[Exercise data Boundary: Start]

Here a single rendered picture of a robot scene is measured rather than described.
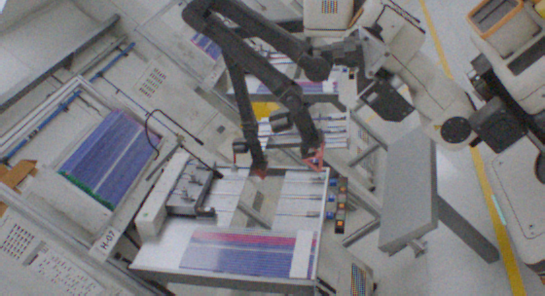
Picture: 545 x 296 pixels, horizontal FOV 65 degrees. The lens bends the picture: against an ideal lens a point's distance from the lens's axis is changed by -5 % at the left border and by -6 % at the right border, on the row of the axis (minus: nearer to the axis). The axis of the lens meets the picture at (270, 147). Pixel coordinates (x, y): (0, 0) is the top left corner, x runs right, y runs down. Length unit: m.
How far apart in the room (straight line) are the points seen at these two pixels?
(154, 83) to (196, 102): 0.30
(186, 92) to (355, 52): 1.87
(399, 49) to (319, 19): 0.27
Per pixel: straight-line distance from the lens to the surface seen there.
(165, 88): 3.04
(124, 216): 1.92
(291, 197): 2.00
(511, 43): 1.51
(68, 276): 2.06
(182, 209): 1.98
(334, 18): 1.41
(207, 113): 3.03
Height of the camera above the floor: 1.52
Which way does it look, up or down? 15 degrees down
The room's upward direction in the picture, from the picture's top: 51 degrees counter-clockwise
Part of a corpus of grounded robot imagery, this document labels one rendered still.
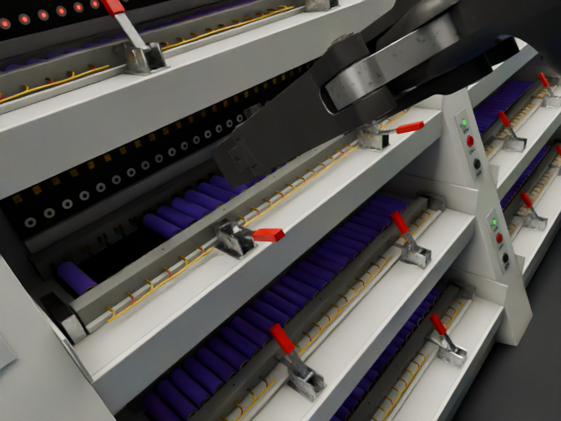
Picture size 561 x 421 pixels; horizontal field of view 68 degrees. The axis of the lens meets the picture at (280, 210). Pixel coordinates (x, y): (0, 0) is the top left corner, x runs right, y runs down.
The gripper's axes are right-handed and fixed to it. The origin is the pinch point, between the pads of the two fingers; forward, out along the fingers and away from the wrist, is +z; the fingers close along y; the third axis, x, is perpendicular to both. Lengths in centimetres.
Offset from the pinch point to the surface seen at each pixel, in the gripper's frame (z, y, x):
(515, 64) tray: 18, 80, -11
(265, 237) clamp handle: 10.8, 2.3, -7.1
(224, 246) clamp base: 18.2, 1.8, -6.7
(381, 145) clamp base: 16.1, 28.5, -7.5
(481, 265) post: 23, 46, -38
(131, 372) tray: 16.0, -12.3, -10.6
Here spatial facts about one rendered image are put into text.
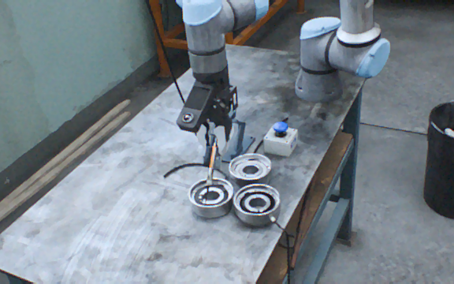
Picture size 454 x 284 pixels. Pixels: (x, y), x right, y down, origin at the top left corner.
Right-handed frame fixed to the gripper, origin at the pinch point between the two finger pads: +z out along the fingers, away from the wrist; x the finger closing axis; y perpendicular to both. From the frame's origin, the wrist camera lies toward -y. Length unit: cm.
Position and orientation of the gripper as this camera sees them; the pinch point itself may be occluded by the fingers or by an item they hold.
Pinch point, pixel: (213, 151)
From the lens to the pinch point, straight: 113.8
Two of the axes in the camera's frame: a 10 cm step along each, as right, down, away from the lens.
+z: 0.8, 8.2, 5.6
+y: 4.2, -5.4, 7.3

[Exercise data Boundary: End]

**Task description:**
How many lines of these entries contain "meets"? Answer with the number and nothing else.

**Finished exercise:**
2